When you invest in online aligners, you are likely to be asked to fill in a survey with some patient photos to compare your own teeth to, so that the specialist that reviews your application can decide the severity of your case. In some instances you will be asked to send several photos, showing your teeth and the inside of your mouth. The risk with this is if your photos don’t show specific anomalies or may not clearly demonstrate misalignment. When you visit a dentist or orthodontist in person, they check for gum issues or disease and that roots are healthy, whereas this can’t be done from photos or video calls alone.

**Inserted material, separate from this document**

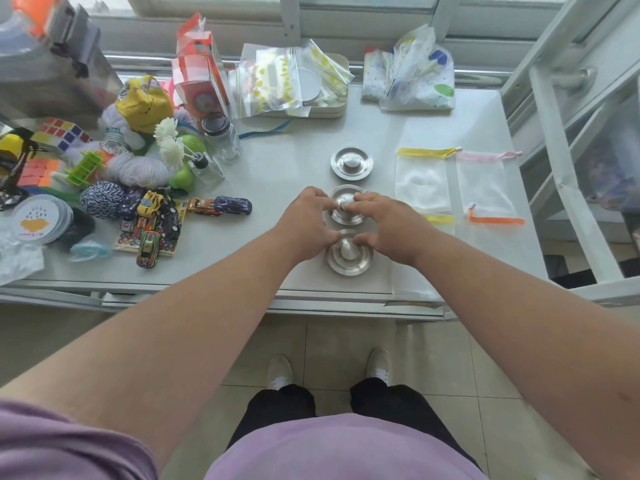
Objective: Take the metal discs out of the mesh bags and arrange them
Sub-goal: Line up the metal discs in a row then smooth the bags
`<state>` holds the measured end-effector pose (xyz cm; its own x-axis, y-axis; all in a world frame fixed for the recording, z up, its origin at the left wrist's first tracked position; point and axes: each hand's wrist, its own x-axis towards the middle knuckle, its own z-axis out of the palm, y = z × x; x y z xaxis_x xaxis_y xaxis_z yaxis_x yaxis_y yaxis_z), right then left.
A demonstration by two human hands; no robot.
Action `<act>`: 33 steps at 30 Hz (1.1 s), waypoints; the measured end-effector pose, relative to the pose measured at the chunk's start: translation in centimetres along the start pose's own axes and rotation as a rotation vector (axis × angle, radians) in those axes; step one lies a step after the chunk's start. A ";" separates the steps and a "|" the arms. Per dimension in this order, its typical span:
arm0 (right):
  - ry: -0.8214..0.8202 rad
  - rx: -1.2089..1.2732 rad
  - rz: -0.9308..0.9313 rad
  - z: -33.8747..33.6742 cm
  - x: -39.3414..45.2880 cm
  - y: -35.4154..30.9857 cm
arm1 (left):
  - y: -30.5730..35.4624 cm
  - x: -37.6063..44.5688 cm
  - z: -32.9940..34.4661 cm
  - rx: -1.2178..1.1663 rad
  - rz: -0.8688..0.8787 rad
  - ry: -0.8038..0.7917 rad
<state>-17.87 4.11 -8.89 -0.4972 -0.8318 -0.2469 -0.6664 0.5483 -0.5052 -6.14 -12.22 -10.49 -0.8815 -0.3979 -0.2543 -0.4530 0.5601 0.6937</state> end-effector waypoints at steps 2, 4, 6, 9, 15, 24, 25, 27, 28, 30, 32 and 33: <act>0.000 0.001 0.005 0.1 -0.1 -0.1 | 0.0 0.0 0.0 -0.003 -0.005 0.003; 0.003 0.009 -0.001 0.1 -0.3 -0.1 | 0.0 -0.2 -0.1 -0.011 -0.014 0.009; 0.042 0.025 -0.009 -0.1 -1.0 0.5 | 0.0 -0.5 -0.1 -0.022 -0.013 0.029; 0.126 0.032 0.039 -0.9 -3.1 2.1 | 0.6 -1.0 0.0 -0.032 0.016 0.068; 0.201 0.052 0.182 -3.1 -8.5 6.6 | 3.6 -1.0 1.3 -0.016 0.071 0.067; 0.242 0.132 0.157 -3.0 -10.1 7.1 | 2.7 -3.8 2.1 0.030 -0.001 0.133; 0.233 0.133 0.139 -2.6 -9.7 6.6 | 2.2 -4.2 2.1 0.030 -0.046 0.152; 0.195 0.132 0.096 -1.8 -8.5 5.3 | 1.4 -4.8 2.2 0.008 -0.125 0.170; 0.172 0.127 0.072 -1.5 -7.6 4.7 | 1.2 -4.8 2.2 -0.006 -0.145 0.169; 0.126 0.098 0.030 -1.1 -5.2 3.8 | 1.0 -4.2 1.8 -0.013 -0.153 0.152; 0.115 0.057 0.005 -0.9 -2.3 3.1 | 0.9 -2.8 1.1 0.004 -0.145 0.133; 0.125 0.043 0.000 -1.0 -0.7 2.9 | 0.9 -1.9 0.7 0.016 -0.139 0.129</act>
<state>-20.01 6.33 -9.32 -0.5641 -0.8131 -0.1436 -0.6436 0.5419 -0.5405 -4.98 -10.42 -9.87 -0.7861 -0.5619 -0.2577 -0.5723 0.5040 0.6469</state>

You will then be sent a kit to create moulds of your teeth yourself at home. These kits come with clear instructions, but there is no professional in the room to oversee how you take the impressions of your teeth, which means that there is a risk for mistakes to be made, which will impact the accuracy of the aligners that are sent to you. One large brand offers the option for patients to visit their nearest ‘shop’ to have a digital scan taken (for an additional cost), which removes the ‘ease’ element of ordering aligners online, and isn’t so different from seeing a regular dentist or orthodontist.
You may be sent all of your aligners for the whole treatment at the same time, clearly numbered so that you can change them every 2 – 3 weeks, or you may be sent your next aligner one at a time throughout your treatment. Most brands offer a few online appointments with your specialist throughout the process, although some online reviews by past patients of big direct-to-consumer brands have stated that they were either never offered these, or that their specialist often wouldn’t turn up and might fail to rebook their appointment.
At the end of treatment, you check-in with your online dentist and purchase your retainers (at additional cost). Then you are off into the world with your ‘new smile’.